Much of Charlotte Brewer’s criticism of OED2 (LRB, 31 August) is founded on statements made by Jürgen Schäfer that question documentation of data from reading ‘a selection of the sources read by the OED’ and deducing that about ‘one-third of the potential first citations in any corpus examined for the OED was normally overlooked.’ Schäfer, however, read against a specific corpus already gathered – a very different task from a first reading – and found 37 per cent of missed first citations that are antedatings of only fifty to a hundred years. Of course the earliest quotation is not tantamount to first use but represents the time about which a word or meaning is shown by available evidence to have become current in English. Available evidence was and remains a recurring problem for dictionary editors, and particularly the time before 1500 for the OED editors because the Early English Text Society had not yet produced the wealth of material that is accessible now in the Middle English Dictionary.
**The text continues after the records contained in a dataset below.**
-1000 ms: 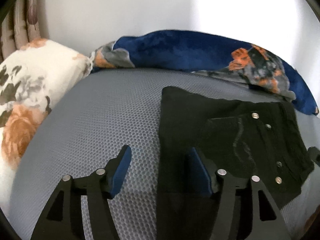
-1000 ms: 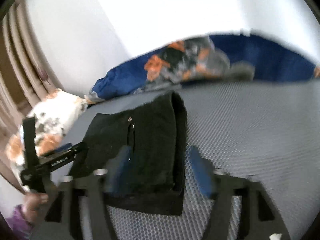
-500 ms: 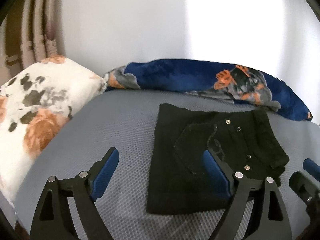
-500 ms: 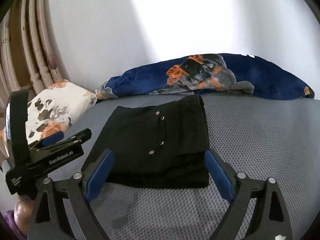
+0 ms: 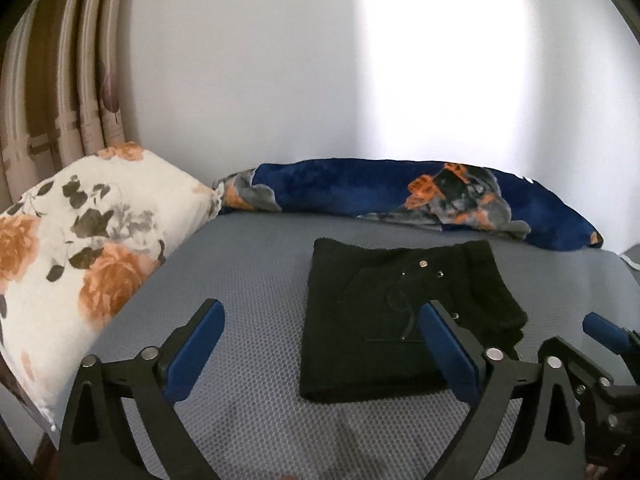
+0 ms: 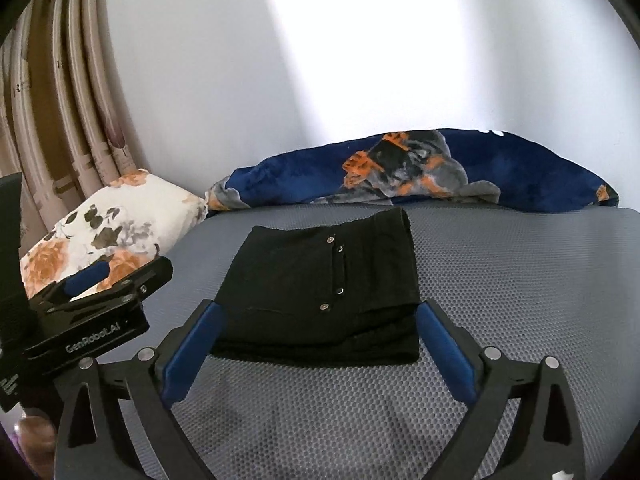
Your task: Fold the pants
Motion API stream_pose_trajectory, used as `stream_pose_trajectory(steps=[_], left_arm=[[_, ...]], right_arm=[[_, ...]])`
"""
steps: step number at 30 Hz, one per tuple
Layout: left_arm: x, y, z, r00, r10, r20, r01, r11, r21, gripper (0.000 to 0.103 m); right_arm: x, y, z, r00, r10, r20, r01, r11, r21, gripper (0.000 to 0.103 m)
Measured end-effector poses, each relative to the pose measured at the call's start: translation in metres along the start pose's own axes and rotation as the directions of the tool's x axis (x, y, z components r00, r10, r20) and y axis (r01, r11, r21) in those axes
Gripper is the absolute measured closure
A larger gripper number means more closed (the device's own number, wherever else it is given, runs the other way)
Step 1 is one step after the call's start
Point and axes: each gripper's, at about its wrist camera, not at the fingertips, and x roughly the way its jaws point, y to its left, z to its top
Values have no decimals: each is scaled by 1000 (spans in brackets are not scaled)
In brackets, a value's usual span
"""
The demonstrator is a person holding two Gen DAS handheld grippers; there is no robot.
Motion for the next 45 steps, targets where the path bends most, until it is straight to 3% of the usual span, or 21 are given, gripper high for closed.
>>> stream_pose_trajectory(steps=[10, 24, 29, 45], left_arm=[[-52, -8, 11, 997, -33, 77, 31, 999, 28, 1], [-97, -1, 15, 993, -34, 117, 32, 999, 15, 0], [-114, 2, 18, 988, -70, 140, 70, 998, 5, 0], [-142, 4, 28, 980, -34, 194, 42, 998, -36, 0]], right_arm=[[-35, 2, 5, 999, -4, 35, 4, 1000, 2, 2], [-74, 6, 6, 997, -4, 79, 5, 1000, -16, 2], [-85, 6, 6, 995, -1, 96, 3, 1000, -17, 2], [-107, 5, 9, 991, 1, 137, 2, 1000, -22, 1]])
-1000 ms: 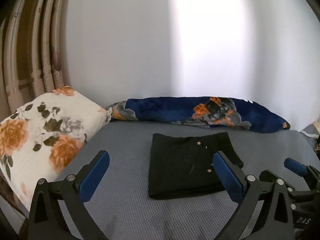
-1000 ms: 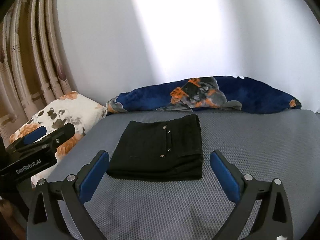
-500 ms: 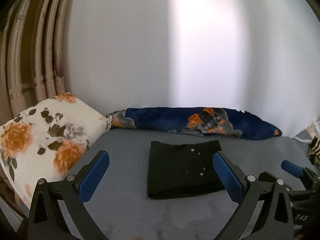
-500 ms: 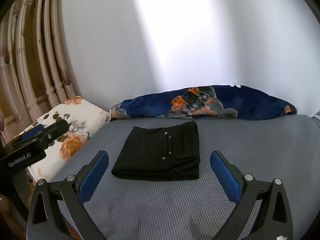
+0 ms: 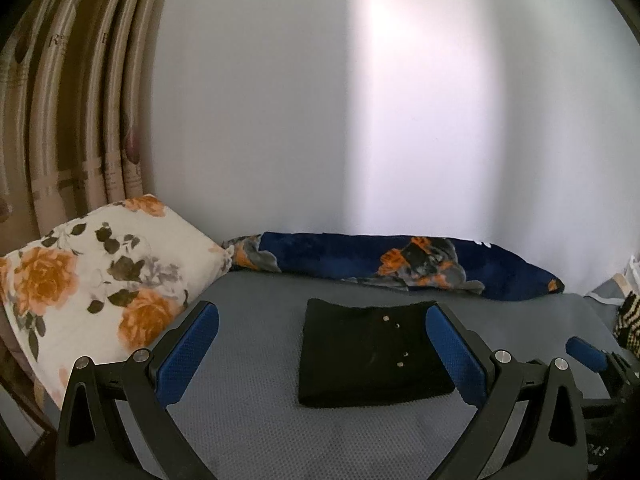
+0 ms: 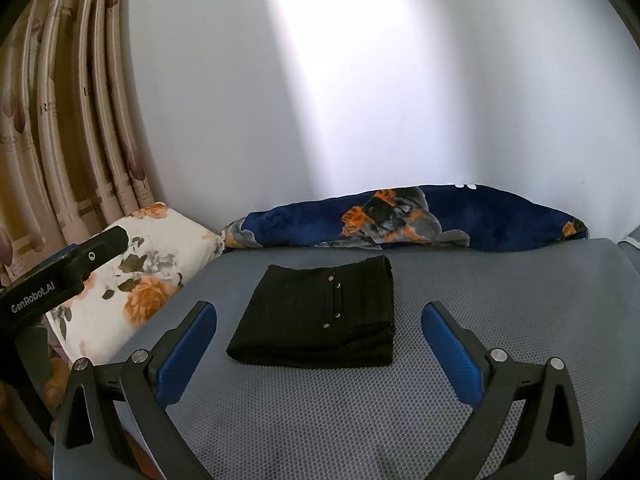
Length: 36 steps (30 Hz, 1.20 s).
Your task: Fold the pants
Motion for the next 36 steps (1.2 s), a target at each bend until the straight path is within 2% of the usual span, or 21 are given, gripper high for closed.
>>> stream_pose_trajectory(steps=[3, 6, 14, 23, 36], left_arm=[[-2, 0, -2, 1000, 21, -14, -21, 999, -25, 0], [-1, 2, -3, 999, -10, -38, 8, 999, -41, 0], [3, 5, -6, 998, 3, -68, -6, 999, -49, 0], [9, 3, -10, 997, 21, -80, -23, 999, -29, 0], [30, 6, -19, 993, -7, -115, 5, 1000, -13, 0]], right_arm=[[-3, 0, 0, 1000, 0, 5, 0, 1000, -1, 1], [-5, 0, 1, 1000, 2, 7, -2, 1000, -3, 1], [-7, -1, 1, 1000, -9, 1, 9, 1000, -4, 1], [-5, 0, 2, 1000, -20, -9, 20, 1000, -18, 1], [14, -3, -7, 999, -22, -48, 21, 1000, -14, 1]])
An interesting example (from the review) is the verb mirror, which occurs in the work of Nashe some 227 years earlier than in OED’s first citation from Keats. In fact, mirror occurred as early as 1410 (adding nearly two hundred more years to its story). The sources of OED1 were what was available to the editors at the time. The same is true of OED2, which also had access to the Barnhart file and the Merriam file. Both are based on a wide reading of magazines and newspapers, which accounts for some of the shift in evidence from the OED1 sources before 1800. Systematic citation of usage is usually considered sufficient evidence for users to make their own decisions, a logical editorial policy but difficult to execute evenly. Hopefully, cited by the reviewer, is a case where quotes show that though the usage is not universally acceptable, it appears without exception in many standard sources of contemporary English. Of more significance is that the 1932 quote shows that hopefully (’in the sense of it is to be hoped that’) was a natural use in English before the post-war era of daily contact between English and German – which suggests that it is not a loan translation.

The criticism of entries ‘whose last illustrative quotation is dated pre-1850 – i.e. 150-odd years before the date of publication’ – is valid and significant. The record should be brought up to date, perhaps as a feature of the electronic OED2. But despite the severe constraints of time and money imposed by the Press, the OED remains the greatest record in existence of any language.